[Start of Attachment]

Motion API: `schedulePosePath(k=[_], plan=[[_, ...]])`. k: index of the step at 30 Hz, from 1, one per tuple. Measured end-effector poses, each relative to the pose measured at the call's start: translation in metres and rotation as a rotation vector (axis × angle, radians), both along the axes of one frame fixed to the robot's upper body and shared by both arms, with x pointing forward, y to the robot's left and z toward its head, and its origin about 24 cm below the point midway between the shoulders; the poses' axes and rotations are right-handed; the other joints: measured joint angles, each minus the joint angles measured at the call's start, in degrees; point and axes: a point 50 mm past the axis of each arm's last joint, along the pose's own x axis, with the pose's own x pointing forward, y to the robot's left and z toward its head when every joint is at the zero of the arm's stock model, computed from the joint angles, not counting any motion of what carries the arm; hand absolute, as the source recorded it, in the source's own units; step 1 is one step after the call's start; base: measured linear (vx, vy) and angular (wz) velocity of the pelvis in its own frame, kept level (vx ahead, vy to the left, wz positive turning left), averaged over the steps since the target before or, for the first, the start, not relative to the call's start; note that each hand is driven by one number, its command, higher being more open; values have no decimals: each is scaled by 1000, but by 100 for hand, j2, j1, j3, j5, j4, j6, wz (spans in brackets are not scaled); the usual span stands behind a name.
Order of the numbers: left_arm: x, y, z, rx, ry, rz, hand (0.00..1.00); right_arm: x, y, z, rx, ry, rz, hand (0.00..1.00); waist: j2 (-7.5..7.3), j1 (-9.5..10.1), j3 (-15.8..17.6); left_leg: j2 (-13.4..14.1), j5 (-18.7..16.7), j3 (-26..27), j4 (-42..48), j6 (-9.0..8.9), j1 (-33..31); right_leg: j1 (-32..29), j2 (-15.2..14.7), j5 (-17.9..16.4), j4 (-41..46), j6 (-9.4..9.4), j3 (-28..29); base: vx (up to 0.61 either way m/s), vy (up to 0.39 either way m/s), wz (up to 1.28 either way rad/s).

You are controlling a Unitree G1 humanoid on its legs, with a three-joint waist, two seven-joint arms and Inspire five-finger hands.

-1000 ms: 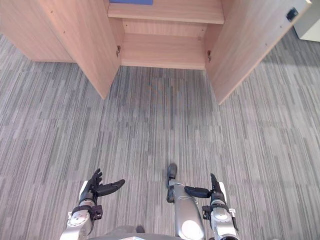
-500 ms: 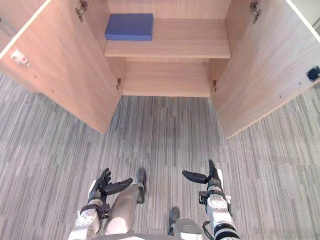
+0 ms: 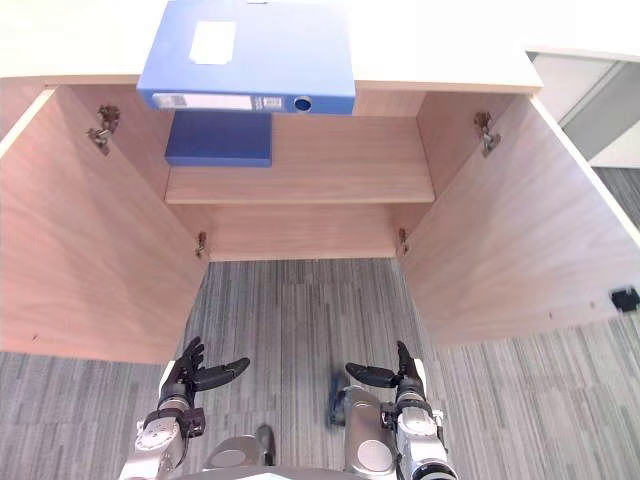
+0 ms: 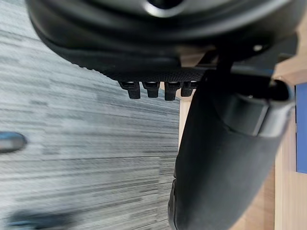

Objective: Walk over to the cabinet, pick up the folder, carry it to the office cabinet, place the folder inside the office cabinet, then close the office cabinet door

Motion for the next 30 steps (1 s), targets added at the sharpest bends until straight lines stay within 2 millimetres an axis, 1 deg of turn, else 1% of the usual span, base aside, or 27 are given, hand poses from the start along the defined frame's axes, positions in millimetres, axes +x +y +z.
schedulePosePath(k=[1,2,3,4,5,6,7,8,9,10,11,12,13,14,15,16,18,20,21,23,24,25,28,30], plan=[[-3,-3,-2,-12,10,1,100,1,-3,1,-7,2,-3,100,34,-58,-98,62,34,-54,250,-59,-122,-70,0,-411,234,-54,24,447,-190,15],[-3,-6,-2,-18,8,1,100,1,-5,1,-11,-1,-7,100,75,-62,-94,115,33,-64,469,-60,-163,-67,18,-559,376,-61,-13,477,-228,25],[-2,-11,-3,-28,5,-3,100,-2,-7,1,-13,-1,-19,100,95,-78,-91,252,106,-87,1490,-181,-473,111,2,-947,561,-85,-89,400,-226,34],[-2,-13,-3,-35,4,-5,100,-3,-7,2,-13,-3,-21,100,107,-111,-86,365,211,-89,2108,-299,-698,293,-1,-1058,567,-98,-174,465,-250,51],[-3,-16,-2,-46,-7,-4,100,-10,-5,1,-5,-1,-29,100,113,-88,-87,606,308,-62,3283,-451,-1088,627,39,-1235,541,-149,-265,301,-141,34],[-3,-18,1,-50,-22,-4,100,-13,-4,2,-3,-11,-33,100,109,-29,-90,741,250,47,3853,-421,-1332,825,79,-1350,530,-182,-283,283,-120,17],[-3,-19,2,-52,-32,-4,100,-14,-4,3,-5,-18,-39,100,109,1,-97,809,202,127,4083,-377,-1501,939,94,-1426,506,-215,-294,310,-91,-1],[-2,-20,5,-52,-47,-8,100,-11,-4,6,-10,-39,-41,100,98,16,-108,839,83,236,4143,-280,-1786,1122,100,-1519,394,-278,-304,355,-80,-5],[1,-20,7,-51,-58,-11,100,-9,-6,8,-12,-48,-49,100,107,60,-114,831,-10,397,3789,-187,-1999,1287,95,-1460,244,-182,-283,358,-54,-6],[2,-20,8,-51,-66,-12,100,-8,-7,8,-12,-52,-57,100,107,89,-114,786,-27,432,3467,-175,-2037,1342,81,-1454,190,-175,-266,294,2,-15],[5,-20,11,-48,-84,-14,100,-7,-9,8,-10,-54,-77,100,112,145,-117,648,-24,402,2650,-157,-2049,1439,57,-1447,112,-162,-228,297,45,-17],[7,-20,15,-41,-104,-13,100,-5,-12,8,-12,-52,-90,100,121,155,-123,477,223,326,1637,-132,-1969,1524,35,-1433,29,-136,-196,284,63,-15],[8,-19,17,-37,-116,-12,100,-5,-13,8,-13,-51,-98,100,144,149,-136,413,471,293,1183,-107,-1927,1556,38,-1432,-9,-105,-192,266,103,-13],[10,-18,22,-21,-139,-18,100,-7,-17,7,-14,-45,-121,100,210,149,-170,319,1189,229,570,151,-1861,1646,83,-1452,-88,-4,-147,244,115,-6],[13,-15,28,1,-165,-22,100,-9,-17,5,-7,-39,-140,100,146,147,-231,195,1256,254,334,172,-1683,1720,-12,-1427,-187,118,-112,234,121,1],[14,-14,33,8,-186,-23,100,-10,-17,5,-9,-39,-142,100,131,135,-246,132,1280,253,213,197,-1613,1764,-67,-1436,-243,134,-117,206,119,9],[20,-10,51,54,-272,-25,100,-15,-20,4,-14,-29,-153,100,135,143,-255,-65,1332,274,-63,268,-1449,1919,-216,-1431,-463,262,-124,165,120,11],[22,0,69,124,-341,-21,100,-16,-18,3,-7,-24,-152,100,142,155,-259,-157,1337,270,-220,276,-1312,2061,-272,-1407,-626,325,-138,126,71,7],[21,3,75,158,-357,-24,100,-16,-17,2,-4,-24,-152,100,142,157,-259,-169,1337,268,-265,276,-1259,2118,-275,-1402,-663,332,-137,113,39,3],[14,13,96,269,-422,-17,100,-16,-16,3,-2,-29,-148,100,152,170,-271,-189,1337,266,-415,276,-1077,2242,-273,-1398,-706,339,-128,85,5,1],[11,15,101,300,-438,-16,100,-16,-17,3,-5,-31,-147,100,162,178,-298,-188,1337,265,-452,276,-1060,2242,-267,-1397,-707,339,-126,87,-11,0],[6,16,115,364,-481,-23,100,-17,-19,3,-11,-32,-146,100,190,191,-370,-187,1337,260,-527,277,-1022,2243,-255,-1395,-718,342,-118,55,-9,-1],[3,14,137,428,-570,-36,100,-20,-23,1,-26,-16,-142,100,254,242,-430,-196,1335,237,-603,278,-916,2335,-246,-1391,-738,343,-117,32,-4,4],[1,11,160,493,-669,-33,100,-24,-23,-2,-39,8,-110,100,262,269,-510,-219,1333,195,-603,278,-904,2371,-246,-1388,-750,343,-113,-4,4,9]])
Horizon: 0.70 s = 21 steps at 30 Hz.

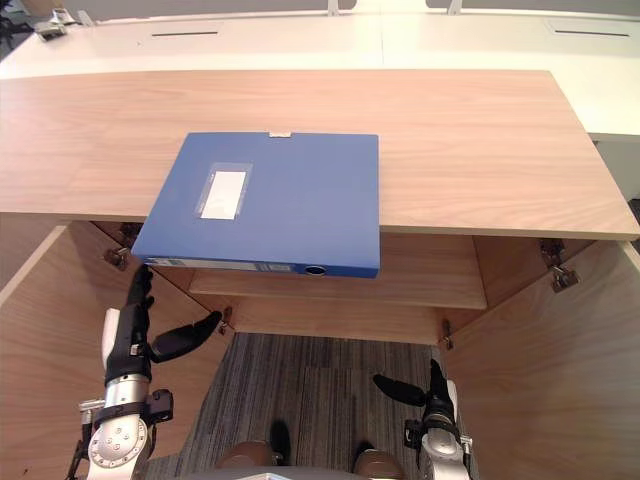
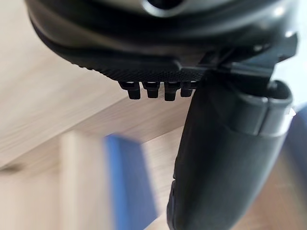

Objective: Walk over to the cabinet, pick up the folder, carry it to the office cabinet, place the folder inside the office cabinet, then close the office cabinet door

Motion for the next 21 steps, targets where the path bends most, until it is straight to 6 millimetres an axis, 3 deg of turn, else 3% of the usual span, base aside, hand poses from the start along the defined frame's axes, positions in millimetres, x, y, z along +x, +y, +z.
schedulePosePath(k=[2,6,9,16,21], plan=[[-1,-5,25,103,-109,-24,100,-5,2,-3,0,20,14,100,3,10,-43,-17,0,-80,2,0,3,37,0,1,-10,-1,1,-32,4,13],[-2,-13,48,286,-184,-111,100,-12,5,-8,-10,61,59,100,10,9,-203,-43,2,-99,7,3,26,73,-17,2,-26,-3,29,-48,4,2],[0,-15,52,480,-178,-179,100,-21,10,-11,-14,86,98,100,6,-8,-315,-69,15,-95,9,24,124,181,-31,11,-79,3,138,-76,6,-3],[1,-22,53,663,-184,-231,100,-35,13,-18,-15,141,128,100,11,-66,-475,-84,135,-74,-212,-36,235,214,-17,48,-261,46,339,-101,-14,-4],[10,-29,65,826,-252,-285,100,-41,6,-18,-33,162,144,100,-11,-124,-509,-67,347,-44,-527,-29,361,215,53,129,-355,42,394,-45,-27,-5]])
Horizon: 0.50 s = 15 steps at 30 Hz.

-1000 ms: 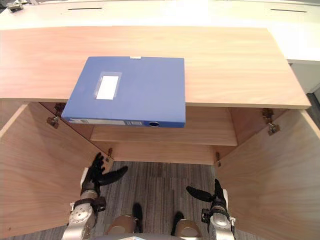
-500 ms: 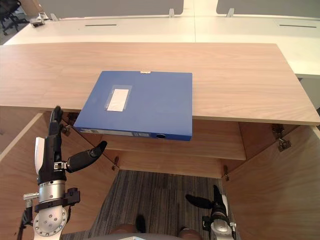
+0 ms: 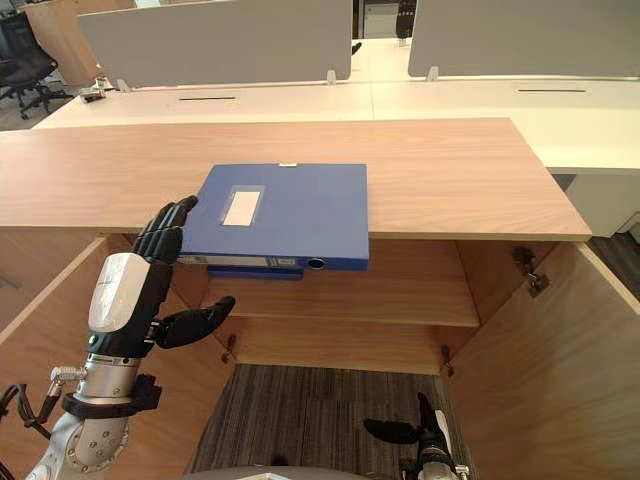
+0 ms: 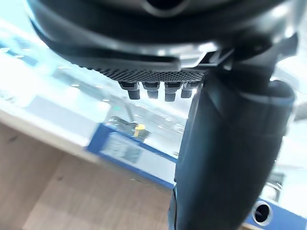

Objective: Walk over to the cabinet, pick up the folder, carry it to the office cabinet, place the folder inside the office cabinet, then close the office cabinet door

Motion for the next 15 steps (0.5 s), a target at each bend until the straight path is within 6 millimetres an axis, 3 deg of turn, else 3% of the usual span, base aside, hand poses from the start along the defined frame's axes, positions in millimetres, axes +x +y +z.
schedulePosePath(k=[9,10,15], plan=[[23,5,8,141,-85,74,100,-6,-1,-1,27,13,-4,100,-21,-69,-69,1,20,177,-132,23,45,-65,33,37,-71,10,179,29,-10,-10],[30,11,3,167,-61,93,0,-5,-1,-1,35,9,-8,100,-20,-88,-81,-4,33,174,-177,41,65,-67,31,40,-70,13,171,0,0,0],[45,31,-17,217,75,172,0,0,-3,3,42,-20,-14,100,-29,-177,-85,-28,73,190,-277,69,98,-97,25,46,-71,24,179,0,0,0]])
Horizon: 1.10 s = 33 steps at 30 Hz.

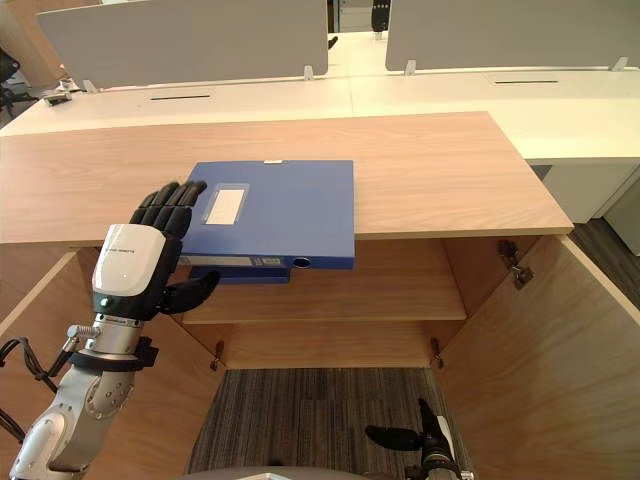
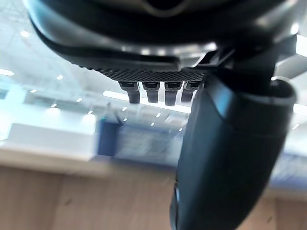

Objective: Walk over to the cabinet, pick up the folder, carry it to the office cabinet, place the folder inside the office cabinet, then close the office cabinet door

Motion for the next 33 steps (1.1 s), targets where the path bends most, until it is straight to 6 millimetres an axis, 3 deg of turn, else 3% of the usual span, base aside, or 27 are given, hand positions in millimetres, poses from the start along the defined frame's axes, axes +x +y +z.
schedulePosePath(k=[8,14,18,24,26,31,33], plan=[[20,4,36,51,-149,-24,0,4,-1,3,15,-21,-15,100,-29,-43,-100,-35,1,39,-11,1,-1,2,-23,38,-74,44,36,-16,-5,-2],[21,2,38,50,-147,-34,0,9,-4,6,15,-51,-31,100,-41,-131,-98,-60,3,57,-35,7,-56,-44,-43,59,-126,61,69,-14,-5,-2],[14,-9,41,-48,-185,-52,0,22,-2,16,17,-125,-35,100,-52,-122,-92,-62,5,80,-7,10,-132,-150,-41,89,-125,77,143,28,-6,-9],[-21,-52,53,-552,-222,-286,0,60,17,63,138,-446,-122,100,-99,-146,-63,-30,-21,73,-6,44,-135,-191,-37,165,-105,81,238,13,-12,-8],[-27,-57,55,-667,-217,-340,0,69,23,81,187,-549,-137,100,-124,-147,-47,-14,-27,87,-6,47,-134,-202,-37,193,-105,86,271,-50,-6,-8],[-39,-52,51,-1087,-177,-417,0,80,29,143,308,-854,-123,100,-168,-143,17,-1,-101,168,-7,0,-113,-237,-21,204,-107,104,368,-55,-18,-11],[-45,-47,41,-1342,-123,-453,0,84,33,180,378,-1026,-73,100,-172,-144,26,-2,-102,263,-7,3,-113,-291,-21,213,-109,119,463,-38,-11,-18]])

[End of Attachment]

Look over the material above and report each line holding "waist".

Order of the numbers: left_arm: x, y, z, rx, ry, rz, hand (0.00..1.00); right_arm: x, y, z, rx, ry, rz, hand (0.00..1.00); waist: j2 (-7.5..7.3), j1 (-9.5..10.1), j3 (-15.8..17.6); left_leg: j2 (-13.4..14.1), j5 (-18.7..16.7), j3 (-26..27), j4 (-42..48), j6 (-9.0..8.9), j1 (-33..31); right_leg: j1 (-32..29), j2 (-15.2..14.7), j5 (-17.9..16.4), j4 (-41..46), j6 (-9.4..9.4), j3 (-28..29); base: vx (up to 0.61 either way m/s), vy (up to 0.39 either way m/s), wz (up to 1.28 either way rad/s).
You are controlling a Unitree G1 humanoid on its legs, with a three-joint waist, two seven-joint arms and Inspire five-finger hands.

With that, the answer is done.